98th ESA Annual Meeting (August 4 -- 9, 2013)

PS 89-191 - Cost of immunity in pea aphids associated with host plant interactions

Friday, August 9, 2013
Exhibit Hall B, Minneapolis Convention Center
Erica V. Harris1, Ehi Akhirome2, Benjamin J. Parker2 and Nicole M. Gerardo2, (1)Biology, Emory University, Atlanta, GA, (2)Department of Biology, Emory University, Atlanta, GA
Background/Question/Methods

Following parasitic infection, immune mechanisms are energetically costly to activate and maintain in an invertebrate host. The tradeoff between immunological investment and host fecundity has been proposed as a mechanism for host life history traits in nature. For example, certain morphs of pea aphids (Acyrthosiphon pisum) have been shown to produce fewer offspring when exposed to a heat-killed fungal pathogen (Zoophthora occidentalis). Furthermore, previous studies have shown that costs of immunity are context-dependent when placed in sub-optimal energy conditions. For example, starved, bacteria-infected bumblebee workers have been shown to have lower survival rates than nourished, bacteria-infected bumblebees.  Here we combine the immunological investment-fecundity tradeoff and sub-optimal energy conditions by placing the idea of context-dependency to immune costs within a natural, ecological context. We look for immune costs on two host plants. Vicia fava (fava bean) is an ideal host plant for pea aphids. Trifolium pratense (red clover) is a non-ideal host plant on which aphids have been shown to have lower fitness. We used four genotypes, two of which are better adapted to living on the non-ideal host plant, and measured the lifetime fecundity of control and fungus-exposed aphids. We predicted that fungus-infected pea aphids that feed on clover will show a cost of immunity on clover (non-ideal host plant), but not on fava (ideal host plant).
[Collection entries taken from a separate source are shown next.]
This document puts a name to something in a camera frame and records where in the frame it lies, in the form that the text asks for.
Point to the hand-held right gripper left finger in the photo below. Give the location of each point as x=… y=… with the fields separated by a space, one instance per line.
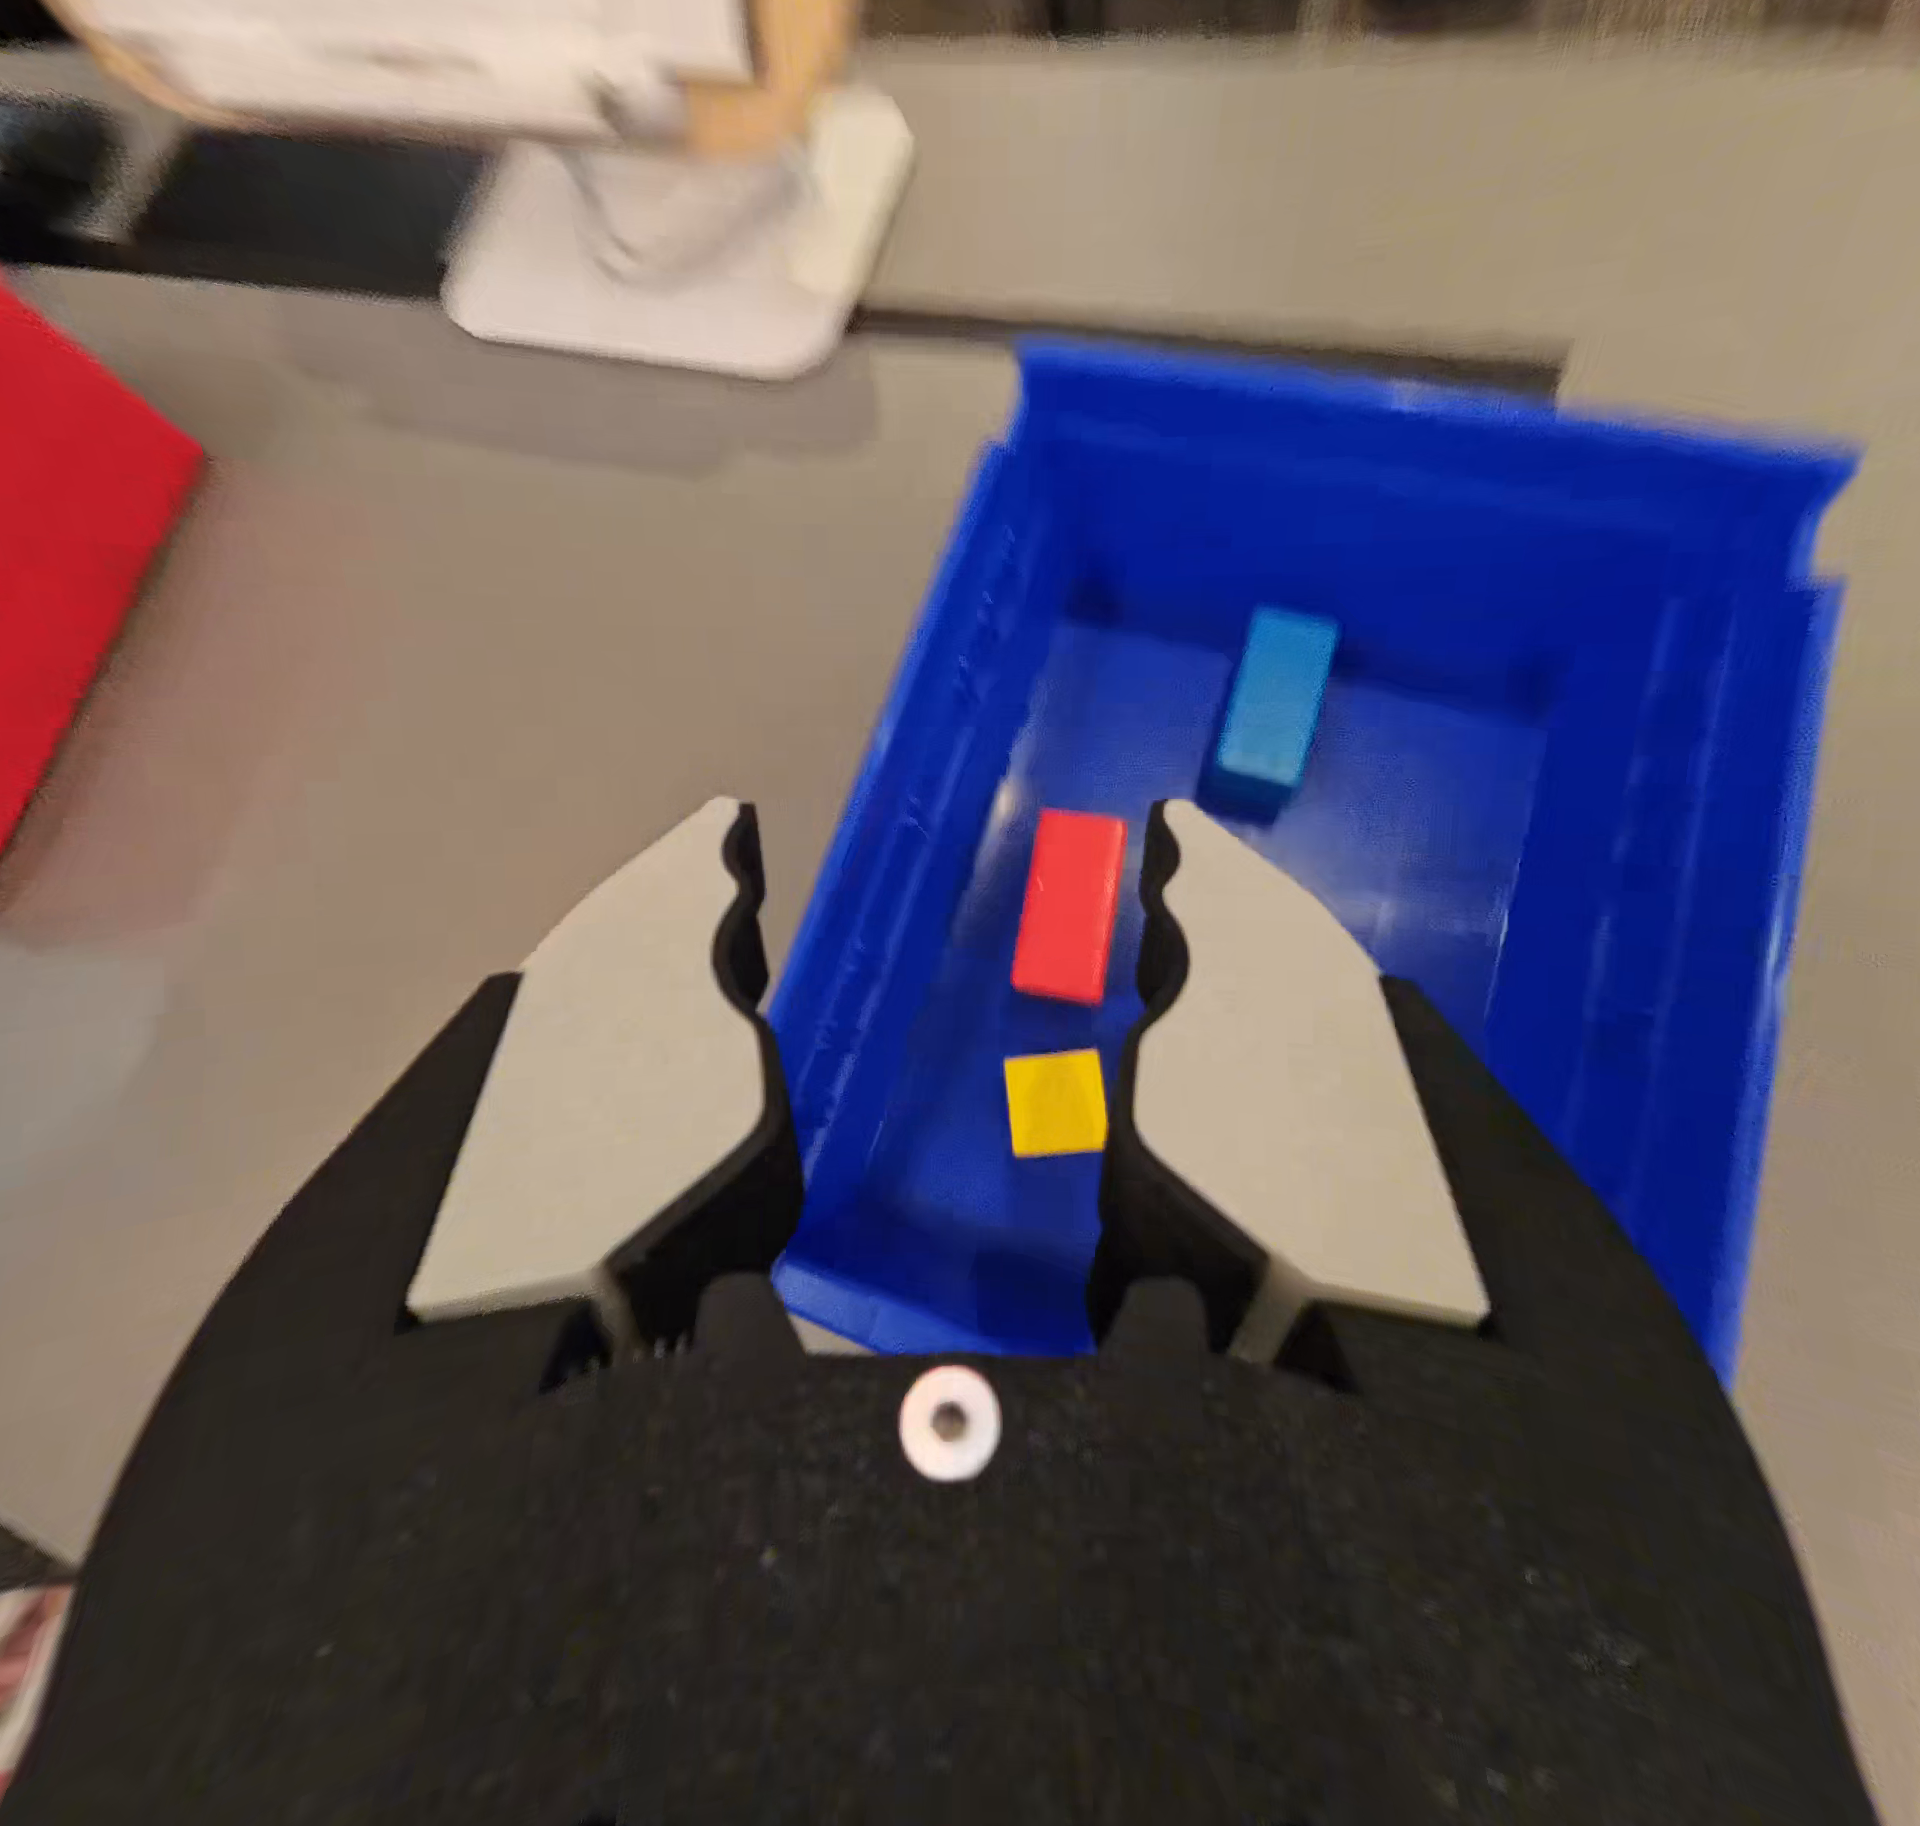
x=602 y=1107

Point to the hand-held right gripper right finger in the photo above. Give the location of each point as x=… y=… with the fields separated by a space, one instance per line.
x=1305 y=1107

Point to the yellow wooden block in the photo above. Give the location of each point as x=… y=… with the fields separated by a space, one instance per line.
x=1055 y=1104

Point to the red wooden block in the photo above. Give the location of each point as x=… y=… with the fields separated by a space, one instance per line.
x=1072 y=906

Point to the blue plastic bin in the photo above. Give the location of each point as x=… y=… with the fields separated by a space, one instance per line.
x=1652 y=807

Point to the red plastic bin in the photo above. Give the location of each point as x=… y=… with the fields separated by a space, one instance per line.
x=75 y=537
We also predicted that differently adapted genotypes will perform differently on the two host plants.

Results/Conclusions

After 22 days spanning the lifetime of each aphid host, we found that fungus-infected pea aphids produced significantly more offspring on fava than on clover, suggesting that fava is a more optimal energy source than clover. Genotypes significantly influenced fecundity on clover, but not on fava, supporting the hypothesis that fungus-infected aphids of the genotypes better adapted to clover would be able to produce more offspring on clover than the two genotypes better adapted to fava. Interestingly, pathogen exposure imposed no costs on either host plant. This was expected for fava since it is an optimal energy source, but not for clover. These data suggest that fungus-infected aphids living on clover are not mounting an immune response either because they are too energy limited or that the clover is protective.